A single standard for NAC?
As Mitchell mentions in his blog, we are up in NY for the Interop show. I have attended a few Interop shows now and am increasingly heartened at the expanded role security plays at Interop. I used to think of Interop as just a network show as opposed to an RSA or InfoSec show. Not anymore, security is top of mind here. Anyway, as Mitchell wrote about, Dave Greenstein, our chief architect appeared on a NAC expert panel chaired by Joel Snyder and with other NAC "experts" from Microsoft, Cisco, Juniper and TNC (OK the TNC guy is Steve Hanna who is actually from Juniper, giving Juniper two guys on the panel, but I digress). It was billed as a panel of experts who have really worked on NAC with customers and a no spin look at what the market says. The fact that Juniper's official rep was a technical marketing manager spoke volumes about what they were there for. The Cisco guy, Thomas Howard, was a bona fide engineer and had been through it on NAC for sure. Dave Greenstein has been involved in many of our customer implementations as well as working with many of our OEM partners in designing their solutions, so was highly qualified for this panel, though frankly Dave is the last person in the world you would call a spinmiester.
The good part came at the end of the discussion when a fellow on behalf of Deutsche Bank asked some questions about where each group was going and how to pick the winner among competing standards. So of course, yours truly (who as you know, doesn't mind stirring it up) then followed on with a question about when are we going to stop dicking around and align around a single standard of NAC that we can all inter-operate with. Joel Snyder followed it up by saying, all three standards (NAC, NAP,TNC) are all so close to each other, how hard would it be. With Microsoft and Cisco showing how they work together and Microsoft (a TCG member) already saying they would support TCG/TNC, it only remains for Cisco and TNC to work together. I asked the Cisco rep, when would they make their NAC compatible with TNC. The answer was basically a cold day, you know where.

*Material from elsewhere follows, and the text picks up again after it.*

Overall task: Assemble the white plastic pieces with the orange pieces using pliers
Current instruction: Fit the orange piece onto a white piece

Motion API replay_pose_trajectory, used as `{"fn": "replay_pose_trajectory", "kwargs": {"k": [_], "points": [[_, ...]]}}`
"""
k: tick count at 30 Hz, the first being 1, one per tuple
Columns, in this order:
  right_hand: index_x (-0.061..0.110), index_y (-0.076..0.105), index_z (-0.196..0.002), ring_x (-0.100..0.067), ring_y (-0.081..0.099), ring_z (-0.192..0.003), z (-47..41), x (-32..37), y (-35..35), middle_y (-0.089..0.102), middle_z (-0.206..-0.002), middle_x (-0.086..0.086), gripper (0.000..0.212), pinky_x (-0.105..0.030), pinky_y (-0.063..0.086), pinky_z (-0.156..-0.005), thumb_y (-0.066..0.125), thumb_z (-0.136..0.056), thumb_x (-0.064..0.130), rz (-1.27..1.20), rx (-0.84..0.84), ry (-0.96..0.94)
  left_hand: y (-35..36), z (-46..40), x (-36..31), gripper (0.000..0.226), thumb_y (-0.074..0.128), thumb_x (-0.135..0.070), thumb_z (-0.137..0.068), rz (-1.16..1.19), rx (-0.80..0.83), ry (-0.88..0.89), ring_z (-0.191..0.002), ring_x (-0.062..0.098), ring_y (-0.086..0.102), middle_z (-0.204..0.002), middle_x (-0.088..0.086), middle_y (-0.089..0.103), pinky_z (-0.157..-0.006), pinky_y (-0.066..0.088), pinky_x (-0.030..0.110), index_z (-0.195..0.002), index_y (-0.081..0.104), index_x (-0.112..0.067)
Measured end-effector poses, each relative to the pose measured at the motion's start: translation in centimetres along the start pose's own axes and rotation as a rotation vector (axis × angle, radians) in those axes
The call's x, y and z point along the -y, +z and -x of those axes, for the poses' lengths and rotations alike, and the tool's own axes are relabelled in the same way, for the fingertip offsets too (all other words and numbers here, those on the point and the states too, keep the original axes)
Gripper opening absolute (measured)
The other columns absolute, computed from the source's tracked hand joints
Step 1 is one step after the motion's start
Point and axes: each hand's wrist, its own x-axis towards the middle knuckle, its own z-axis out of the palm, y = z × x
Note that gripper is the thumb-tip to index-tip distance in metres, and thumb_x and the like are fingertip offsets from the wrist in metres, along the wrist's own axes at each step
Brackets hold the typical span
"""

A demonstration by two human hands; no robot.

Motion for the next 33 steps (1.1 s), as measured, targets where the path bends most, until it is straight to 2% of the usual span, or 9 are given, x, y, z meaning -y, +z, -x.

Instead Cisco says they only work with real standard bodies (I guess implying TCG is either not real or not a standards body), and are working with the IETF. I will tell you that I am not as familiar with IETF, however everything I hear is that they move as quickly as continental drift. I don't want to wait until the next geologic epoch to see a unified NAC standard and you shouldn't either. The only way we will see a unified standard is if the market demands one. That is what drove the Cisco-Microsoft colloboration and is what can bring the TCG-NAC standard. They are very close from a tech standpoint, lets make it happen. Cisco's refusal to play nice with the TCG is just proof that as John Chambers alluded to in his RSA keynote speech, Cisco NAC is just a way of locking you into a Cisco only network. We all deserve better.